[Exercise requirements]: Would you work out how many of the lines below hold "this" and reply with nothing but the number?

[Data for review]:
# # # # # # #
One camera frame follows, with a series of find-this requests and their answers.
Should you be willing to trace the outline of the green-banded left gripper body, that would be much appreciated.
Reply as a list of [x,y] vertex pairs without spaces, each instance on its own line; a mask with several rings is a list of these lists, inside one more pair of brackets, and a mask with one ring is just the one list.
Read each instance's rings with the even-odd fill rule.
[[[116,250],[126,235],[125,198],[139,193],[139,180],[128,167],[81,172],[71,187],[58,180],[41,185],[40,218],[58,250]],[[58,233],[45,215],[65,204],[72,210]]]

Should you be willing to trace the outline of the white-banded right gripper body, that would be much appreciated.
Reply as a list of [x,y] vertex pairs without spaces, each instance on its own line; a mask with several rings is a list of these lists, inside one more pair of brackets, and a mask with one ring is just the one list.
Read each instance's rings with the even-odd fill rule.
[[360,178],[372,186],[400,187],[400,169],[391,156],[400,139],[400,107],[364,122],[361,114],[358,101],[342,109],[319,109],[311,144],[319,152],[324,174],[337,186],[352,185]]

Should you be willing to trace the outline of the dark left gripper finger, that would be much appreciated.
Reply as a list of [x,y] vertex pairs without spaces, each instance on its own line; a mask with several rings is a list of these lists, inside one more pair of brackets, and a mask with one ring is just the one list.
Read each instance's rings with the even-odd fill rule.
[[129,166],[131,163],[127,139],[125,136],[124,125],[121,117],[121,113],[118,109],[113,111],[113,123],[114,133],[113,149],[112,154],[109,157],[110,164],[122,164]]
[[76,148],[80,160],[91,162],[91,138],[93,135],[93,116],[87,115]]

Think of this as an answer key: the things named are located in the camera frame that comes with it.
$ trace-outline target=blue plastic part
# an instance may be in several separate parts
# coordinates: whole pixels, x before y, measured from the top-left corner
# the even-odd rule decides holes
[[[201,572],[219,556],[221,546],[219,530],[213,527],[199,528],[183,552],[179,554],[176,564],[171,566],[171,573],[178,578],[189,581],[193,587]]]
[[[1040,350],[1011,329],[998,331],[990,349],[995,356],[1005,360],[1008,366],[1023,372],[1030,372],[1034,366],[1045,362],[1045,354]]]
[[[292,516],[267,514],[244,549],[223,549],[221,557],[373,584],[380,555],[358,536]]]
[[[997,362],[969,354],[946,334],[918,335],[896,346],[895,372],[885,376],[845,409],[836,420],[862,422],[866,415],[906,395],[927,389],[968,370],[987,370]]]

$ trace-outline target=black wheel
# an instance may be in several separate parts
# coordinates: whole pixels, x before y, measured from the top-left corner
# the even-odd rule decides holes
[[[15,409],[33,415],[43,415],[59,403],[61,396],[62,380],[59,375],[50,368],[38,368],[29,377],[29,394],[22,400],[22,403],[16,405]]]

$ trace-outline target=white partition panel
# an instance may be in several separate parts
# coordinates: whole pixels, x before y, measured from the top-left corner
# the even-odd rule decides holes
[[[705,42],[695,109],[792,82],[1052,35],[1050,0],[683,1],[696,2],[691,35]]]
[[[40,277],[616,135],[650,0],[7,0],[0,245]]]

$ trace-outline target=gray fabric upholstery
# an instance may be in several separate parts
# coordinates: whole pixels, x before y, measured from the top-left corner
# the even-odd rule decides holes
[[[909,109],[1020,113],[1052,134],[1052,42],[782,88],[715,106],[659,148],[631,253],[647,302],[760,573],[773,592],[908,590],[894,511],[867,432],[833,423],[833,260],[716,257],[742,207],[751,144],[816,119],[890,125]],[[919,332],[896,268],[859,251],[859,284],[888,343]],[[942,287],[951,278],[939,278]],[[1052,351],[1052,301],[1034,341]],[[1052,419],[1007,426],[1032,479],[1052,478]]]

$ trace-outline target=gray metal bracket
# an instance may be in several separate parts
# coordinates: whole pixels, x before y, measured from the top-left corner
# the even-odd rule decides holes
# # # # # # #
[Exercise answer]: 2